- _YOUR ASSIGNMENT_:
Given the entries that follow, write out exactly the lines starting at the one containing "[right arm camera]" and ending at the one containing "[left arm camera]", both ends included, and only those.

- _MATERIAL PROVIDED_:
·····

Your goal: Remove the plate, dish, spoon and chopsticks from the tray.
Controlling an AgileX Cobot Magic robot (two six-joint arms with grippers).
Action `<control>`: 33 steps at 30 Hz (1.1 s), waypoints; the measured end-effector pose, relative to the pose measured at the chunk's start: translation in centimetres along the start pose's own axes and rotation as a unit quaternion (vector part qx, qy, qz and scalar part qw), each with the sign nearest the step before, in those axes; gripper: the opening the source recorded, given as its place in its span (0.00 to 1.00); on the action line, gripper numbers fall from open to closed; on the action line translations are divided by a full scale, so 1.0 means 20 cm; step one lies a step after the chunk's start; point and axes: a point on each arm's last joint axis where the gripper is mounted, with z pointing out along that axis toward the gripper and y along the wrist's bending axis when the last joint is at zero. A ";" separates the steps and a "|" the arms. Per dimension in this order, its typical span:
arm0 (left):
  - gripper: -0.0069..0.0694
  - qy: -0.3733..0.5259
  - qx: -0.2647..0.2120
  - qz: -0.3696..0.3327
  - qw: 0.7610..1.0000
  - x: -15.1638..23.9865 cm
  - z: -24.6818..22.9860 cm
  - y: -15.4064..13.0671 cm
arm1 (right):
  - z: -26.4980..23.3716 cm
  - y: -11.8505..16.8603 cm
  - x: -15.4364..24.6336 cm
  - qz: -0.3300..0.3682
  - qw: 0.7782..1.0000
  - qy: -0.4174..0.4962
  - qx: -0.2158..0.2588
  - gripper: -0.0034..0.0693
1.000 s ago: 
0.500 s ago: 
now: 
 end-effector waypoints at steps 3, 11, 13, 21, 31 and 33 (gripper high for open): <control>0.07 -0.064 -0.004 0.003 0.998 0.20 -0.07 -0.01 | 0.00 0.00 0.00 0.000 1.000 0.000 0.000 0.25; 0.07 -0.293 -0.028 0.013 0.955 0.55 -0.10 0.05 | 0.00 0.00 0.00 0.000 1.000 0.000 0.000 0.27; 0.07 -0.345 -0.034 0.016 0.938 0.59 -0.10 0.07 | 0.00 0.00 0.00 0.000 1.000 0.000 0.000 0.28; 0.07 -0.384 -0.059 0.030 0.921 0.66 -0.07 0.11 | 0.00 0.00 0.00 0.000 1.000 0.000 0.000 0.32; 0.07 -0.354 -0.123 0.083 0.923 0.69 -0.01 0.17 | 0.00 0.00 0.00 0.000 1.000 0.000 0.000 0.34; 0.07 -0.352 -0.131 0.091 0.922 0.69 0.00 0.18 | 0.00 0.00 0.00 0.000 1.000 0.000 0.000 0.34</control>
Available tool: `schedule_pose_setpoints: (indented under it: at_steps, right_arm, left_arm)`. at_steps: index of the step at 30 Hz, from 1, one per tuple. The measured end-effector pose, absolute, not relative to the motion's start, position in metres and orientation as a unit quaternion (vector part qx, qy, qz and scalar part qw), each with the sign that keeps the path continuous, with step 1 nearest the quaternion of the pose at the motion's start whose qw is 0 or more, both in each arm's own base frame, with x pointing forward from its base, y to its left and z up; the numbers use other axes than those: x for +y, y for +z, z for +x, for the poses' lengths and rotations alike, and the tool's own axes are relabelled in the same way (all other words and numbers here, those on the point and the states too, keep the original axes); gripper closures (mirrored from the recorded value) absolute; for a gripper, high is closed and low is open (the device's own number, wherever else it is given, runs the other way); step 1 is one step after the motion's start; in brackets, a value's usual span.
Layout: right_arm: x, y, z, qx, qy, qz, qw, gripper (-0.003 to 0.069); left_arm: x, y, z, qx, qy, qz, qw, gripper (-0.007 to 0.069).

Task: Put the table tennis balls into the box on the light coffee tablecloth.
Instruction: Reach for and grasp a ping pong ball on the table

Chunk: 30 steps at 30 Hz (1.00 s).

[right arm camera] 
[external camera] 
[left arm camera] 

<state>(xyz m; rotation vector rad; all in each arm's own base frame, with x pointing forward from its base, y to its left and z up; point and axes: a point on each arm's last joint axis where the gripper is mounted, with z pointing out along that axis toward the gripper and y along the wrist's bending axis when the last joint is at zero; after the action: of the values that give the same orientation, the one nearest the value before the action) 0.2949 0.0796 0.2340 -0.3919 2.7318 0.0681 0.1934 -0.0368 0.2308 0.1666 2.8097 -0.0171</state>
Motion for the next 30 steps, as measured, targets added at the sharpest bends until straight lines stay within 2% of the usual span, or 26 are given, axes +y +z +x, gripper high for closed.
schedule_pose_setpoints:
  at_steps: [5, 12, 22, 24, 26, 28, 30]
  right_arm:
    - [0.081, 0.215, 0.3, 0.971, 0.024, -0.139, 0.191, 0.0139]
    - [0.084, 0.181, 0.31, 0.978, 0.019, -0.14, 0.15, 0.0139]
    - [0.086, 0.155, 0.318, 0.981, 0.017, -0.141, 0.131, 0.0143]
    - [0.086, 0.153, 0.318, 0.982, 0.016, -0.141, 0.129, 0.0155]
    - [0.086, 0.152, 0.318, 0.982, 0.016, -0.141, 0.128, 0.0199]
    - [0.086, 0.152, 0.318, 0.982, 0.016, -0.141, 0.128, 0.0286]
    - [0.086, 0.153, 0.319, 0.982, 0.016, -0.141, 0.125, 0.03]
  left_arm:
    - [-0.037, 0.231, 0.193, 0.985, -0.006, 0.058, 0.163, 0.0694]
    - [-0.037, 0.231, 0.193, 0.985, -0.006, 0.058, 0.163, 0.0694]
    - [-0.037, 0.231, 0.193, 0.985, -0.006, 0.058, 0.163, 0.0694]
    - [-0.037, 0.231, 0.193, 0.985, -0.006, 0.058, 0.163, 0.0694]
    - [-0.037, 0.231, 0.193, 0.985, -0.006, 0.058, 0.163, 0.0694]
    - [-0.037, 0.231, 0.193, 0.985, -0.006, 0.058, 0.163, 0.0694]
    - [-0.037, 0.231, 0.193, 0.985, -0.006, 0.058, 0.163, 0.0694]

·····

- _YOUR RESPONSE_:
[right arm camera] 
[external camera] 
[left arm camera] 

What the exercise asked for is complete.